Сложно им будет вдвоем. Очень сложно.
По меркам города дом от избы стоял в соседнем квартале. Изга намеренно разделял два жилища. В одном разговаривал с духами, в другом спал, ел и пользовался благами цивилизации. Так с одной стороны правильно, а с другой удобно. Амулеты не выносили современную технику. Буквально разряжались рядом с включенным сотовым телефоном. Можно было жить настоящим затворником без связи с внешним миром, как и положено шаману, но Изга, промучившись год, отказался от сомнительного удовольствия полного единения с природой.
Частичное оставил. Носил одежду из натуральных материалов, тщательно выбирал продукты, а все искусственное, химическое аккуратно сложил в одном месте. Подальше от избы.
Свежо на улице, морозно. Солнце едва поднималось над горизонтом, но ветер уже не перетаскивал с сугроба на сугроб пригоршни снега. Успокоился буран. Всю позавчерашнюю работу загубил. Изга только тропинку прочистил и снова утопал по колено. В деревню рваться бессмысленно. Замело дорогу. Это неплохо, учитывая, что и к нему никто не приедет. Даже если руководители столичной поисковой группы спросят у местного участкового, не живет ли кто-нибудь поблизости от места крушения вертолета. Точно не живет? «Живет, но до него не добраться. На всех снегоходов не хватит. Горючка опять же, деньги».

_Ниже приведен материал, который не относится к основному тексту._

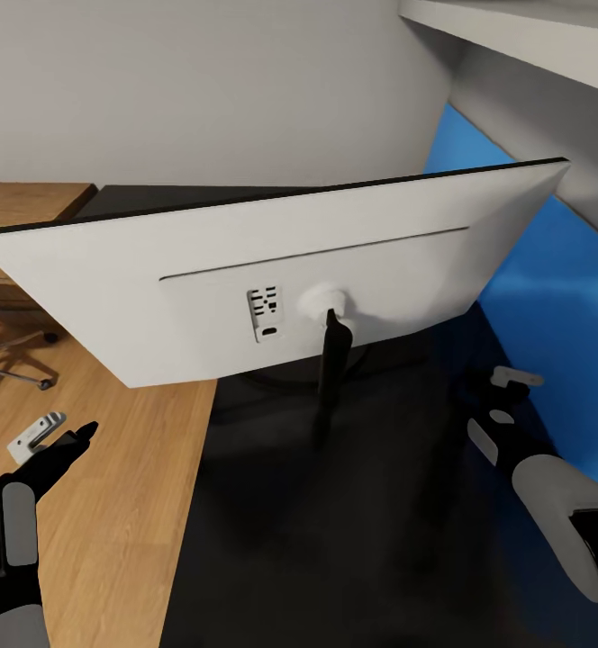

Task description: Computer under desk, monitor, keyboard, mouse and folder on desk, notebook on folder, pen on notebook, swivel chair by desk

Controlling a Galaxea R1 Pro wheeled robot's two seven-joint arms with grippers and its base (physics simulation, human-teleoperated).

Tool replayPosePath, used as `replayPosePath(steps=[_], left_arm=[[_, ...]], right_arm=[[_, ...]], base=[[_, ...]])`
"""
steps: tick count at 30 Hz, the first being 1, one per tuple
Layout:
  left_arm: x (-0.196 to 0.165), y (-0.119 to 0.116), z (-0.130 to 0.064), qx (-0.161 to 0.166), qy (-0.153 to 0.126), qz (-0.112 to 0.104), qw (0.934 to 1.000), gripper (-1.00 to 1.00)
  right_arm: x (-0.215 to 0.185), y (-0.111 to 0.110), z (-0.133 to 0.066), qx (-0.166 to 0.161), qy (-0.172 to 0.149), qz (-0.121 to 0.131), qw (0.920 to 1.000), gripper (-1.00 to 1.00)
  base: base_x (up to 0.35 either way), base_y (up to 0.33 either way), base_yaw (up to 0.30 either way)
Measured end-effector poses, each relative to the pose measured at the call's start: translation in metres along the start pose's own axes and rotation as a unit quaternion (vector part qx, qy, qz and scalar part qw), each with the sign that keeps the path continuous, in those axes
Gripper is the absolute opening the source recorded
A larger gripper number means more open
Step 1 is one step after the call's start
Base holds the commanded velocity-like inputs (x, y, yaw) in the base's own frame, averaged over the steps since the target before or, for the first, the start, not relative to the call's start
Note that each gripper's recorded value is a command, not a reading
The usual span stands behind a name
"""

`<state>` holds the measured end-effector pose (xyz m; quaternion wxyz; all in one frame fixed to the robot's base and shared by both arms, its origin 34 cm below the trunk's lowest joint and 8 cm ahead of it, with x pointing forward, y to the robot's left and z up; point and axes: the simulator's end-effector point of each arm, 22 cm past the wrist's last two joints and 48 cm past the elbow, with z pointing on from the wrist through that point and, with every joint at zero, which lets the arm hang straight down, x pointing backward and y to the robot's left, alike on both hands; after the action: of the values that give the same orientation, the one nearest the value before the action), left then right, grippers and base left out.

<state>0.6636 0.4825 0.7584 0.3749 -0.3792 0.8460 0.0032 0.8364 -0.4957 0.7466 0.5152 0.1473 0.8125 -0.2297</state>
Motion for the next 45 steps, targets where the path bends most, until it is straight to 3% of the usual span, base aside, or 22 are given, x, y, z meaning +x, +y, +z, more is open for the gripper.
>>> replayPosePath(steps=[45], left_arm=[[0.007, 0.002, 0.009, 0.0, 0.0, 0.0, 1.0, 1.0]], right_arm=[[0.01, 0.004, 0.005, -0.001, 0.001, 0.0, 1.0, 1.0]], base=[[0.0, 0.0, 0.0]])
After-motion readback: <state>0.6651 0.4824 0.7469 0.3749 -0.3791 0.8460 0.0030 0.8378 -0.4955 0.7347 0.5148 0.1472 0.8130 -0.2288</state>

Последнее особенно беспокоило. Тело Ирины на месте крушения не найдут. Ее вещи тоже. Сумка с телефоном и документами лежала у шамана в шкафу под замком. У тех, кто до сих пор мечтал убить девушку, появятся вопросы. Они предложат за ответы так много денег, что кто-нибудь из деревенских дрогнет. Желание обеспечить семью или жажда разбогатеть перевесят уважение к шаману и негласное правило, что его, как святыню, трогать нельзя. Когда ждать гостей? Два дня прошло, тишина пока.

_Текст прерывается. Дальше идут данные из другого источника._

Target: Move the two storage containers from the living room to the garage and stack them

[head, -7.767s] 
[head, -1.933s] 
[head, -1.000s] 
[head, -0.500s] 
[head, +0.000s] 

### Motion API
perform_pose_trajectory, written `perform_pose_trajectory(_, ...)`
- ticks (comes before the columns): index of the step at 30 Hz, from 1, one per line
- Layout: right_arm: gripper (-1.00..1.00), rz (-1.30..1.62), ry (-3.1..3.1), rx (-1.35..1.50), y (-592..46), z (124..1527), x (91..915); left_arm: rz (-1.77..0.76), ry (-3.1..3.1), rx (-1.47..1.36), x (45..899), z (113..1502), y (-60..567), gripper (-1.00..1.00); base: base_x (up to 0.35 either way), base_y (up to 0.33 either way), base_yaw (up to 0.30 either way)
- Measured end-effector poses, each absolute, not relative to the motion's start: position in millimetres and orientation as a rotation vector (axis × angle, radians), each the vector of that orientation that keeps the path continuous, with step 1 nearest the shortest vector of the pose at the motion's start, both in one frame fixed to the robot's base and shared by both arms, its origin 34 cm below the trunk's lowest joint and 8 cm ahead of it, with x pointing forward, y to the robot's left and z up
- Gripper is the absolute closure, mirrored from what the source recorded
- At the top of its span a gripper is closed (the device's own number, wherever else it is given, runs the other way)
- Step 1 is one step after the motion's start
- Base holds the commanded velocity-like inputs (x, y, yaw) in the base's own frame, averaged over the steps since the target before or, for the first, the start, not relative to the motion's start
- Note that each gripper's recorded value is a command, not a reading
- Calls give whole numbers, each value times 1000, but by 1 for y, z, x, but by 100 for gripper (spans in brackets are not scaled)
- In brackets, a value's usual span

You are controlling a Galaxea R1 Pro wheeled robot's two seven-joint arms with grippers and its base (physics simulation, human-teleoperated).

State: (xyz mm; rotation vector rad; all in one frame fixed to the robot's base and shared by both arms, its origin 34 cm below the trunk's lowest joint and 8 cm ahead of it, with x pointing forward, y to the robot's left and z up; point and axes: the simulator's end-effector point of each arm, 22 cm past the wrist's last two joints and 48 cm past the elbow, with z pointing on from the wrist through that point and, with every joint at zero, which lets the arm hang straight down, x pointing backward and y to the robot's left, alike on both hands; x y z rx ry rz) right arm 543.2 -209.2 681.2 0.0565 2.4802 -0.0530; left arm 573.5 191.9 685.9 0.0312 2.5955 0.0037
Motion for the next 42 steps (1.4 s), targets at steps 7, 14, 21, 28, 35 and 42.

Дом шамана стоял на крепком фундаменте. Земля в Якутии, в отличие от столицы, промерзала почти на метр. Вода в дом заходила глубоко в подвале и оттуда же уходила в сливную яму. Обычный не клееный и не калиброванный брус. Не до красоты. Несколько слоев утеплителя, защита от ветра, влаги и вентилируемый фасад. Жил шаман, как буржуй. А все ради того, чтобы не мерзнуть зимой и не тратить при этом бешеные деньги на отопление. Дом успел остыть, кстати, нужно подбросить угля в котел.